Try it:
What is the number of lines in the material below that include the word "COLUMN"? Write that number and nothing more.

Recorded information:
————

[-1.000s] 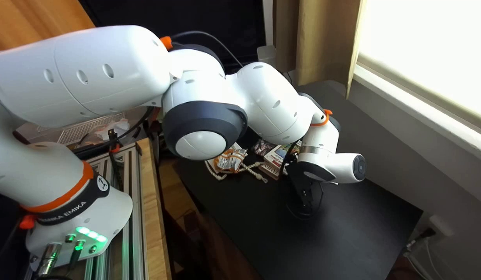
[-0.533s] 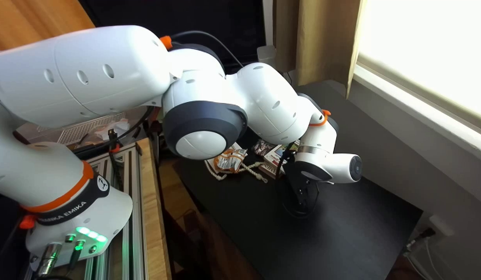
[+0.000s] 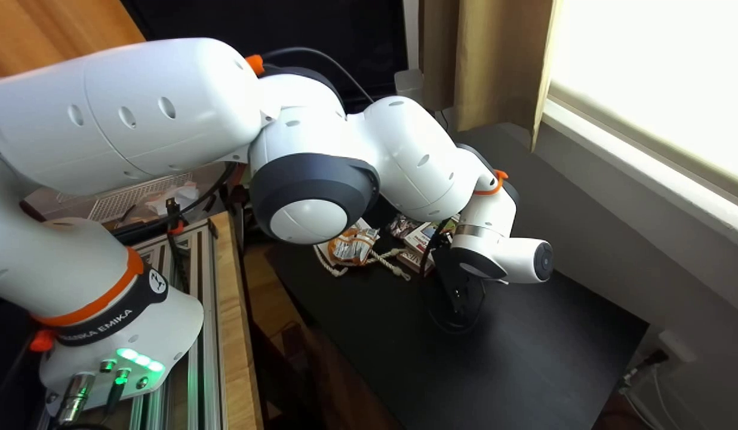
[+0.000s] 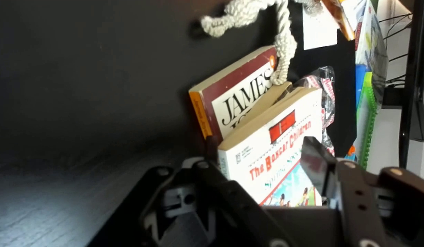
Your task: Put one book on the table
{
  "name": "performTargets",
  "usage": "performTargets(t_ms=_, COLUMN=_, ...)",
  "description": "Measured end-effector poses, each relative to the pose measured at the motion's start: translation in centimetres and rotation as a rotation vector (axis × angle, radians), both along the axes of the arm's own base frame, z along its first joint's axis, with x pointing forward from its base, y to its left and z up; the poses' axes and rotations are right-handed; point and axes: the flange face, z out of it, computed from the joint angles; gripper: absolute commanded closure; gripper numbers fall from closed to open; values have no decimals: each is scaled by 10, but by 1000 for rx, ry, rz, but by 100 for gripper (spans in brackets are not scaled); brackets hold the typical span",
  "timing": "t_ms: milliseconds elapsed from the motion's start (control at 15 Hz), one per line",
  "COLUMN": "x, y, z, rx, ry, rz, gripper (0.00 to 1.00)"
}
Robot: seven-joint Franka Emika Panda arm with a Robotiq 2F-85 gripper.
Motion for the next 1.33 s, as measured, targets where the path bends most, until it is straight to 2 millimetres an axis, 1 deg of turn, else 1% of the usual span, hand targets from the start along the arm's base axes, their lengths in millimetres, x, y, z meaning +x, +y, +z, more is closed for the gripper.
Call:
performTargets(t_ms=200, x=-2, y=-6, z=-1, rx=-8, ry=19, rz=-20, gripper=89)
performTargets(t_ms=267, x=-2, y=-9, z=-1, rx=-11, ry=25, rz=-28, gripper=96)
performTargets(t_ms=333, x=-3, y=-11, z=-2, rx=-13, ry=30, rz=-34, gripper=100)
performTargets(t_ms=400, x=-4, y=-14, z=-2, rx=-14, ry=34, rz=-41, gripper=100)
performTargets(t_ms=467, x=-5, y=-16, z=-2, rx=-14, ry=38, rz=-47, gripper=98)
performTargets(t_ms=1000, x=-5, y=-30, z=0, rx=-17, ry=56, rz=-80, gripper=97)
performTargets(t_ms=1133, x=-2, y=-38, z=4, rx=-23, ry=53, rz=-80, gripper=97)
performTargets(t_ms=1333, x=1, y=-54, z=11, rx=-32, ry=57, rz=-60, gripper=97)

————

Written solution:
2